* **WHAT TO PRODUCE**
Find the lines holding the string "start" in the data, then copy all of them.

* **SOURCE MATERIAL**

============================================================

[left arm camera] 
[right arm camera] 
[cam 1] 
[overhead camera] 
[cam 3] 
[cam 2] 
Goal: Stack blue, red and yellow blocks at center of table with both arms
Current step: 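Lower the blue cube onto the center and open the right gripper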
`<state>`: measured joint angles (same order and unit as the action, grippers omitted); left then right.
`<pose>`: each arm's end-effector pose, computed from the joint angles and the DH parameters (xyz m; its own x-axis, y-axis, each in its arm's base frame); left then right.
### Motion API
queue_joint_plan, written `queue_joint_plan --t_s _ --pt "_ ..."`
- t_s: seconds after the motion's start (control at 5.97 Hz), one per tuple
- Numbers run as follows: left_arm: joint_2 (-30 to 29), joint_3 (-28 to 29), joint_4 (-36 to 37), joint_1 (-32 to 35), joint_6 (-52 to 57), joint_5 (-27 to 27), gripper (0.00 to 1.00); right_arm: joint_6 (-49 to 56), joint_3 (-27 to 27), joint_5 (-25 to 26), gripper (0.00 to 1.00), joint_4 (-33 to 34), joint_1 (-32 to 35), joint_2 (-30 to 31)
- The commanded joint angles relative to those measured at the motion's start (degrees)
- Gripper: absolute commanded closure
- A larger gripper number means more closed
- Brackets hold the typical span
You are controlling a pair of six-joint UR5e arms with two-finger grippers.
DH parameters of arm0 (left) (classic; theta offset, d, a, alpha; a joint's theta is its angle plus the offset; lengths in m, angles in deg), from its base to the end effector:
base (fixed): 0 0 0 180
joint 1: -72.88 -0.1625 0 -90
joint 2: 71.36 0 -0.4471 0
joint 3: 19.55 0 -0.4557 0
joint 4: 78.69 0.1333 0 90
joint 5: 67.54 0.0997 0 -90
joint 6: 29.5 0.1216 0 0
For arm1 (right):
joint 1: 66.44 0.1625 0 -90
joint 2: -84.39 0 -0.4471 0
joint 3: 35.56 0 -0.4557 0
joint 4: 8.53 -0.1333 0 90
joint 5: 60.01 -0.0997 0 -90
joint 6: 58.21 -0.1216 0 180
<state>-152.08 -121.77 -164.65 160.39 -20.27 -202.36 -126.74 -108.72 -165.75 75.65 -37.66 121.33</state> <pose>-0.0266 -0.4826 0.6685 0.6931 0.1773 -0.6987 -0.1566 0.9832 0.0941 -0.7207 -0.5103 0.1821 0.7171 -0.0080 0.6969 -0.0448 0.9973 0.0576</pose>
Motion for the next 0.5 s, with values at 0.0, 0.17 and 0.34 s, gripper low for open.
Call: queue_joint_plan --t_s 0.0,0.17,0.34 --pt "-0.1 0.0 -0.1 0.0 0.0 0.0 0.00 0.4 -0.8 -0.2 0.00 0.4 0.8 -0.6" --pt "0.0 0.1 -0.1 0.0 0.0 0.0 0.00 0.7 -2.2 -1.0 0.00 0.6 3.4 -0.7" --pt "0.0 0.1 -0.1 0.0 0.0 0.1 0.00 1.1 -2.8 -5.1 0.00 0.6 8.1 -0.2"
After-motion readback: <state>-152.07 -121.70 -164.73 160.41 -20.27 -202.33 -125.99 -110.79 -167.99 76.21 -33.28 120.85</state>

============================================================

* **RESPONSE TO THIS TASK**
- t_s: seconds after the motion's start (control at 5.97 Hz), one per tuple
- The commanded joint angles relative to those measured at the motion's start (degrees)

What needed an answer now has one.